ASSIGNED TASK: Each line of the material, from the first through the one containing "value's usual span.", is to be written out exactly.

GIVEN MATERIAL:
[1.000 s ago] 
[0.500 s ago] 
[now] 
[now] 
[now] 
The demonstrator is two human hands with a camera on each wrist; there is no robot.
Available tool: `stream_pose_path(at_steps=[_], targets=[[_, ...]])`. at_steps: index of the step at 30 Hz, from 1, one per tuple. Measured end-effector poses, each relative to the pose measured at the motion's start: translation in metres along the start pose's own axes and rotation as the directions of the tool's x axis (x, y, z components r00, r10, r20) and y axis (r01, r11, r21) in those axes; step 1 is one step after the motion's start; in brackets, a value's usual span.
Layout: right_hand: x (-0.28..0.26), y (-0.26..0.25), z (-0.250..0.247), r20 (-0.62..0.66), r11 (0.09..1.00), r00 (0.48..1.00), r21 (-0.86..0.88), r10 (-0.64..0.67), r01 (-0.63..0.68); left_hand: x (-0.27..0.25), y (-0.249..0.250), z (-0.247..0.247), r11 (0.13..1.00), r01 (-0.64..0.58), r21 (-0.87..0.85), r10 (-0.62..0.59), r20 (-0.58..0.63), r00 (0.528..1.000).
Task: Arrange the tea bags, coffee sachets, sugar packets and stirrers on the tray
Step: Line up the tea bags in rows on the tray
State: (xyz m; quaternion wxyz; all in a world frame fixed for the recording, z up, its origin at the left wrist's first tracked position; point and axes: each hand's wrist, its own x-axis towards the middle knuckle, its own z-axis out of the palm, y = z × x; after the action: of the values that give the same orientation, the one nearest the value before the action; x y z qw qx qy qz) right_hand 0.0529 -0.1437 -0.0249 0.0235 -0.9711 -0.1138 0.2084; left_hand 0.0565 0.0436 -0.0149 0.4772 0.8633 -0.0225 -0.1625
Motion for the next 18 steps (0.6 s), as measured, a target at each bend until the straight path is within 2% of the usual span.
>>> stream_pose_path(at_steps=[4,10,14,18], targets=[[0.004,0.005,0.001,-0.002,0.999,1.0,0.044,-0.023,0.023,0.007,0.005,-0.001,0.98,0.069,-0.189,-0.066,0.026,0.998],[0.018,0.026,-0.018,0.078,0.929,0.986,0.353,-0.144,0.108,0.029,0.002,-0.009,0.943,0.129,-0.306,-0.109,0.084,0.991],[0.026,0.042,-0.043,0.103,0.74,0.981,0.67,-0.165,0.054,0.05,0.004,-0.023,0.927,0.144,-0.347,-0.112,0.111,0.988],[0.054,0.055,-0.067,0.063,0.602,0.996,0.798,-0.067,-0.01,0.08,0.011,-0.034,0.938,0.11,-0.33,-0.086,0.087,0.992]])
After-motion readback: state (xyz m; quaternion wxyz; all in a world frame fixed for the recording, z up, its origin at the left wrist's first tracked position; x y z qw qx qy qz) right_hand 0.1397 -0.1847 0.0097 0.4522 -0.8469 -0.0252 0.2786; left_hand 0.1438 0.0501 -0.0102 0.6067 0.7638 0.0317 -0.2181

EXERCISE SOLUTION:
[1.000 s ago] 
[0.500 s ago] 
[now] 
[now] 
[now] 
The demonstrator is two human hands with a camera on each wrist; there is no robot.
Available tool: `stream_pose_path(at_steps=[_], targets=[[_, ...]])`. at_steps: index of the step at 30 Hz, from 1, one per tuple. Measured end-effector poses, each relative to the pose measured at the motion's start: translation in metres along the start pose's own axes and rotation as the directions of the tool's x axis (x, y, z components r00, r10, r20) and y axis (r01, r11, r21) in those axes; step 1 is one step after the motion's start; in brackets, a value's usual span.

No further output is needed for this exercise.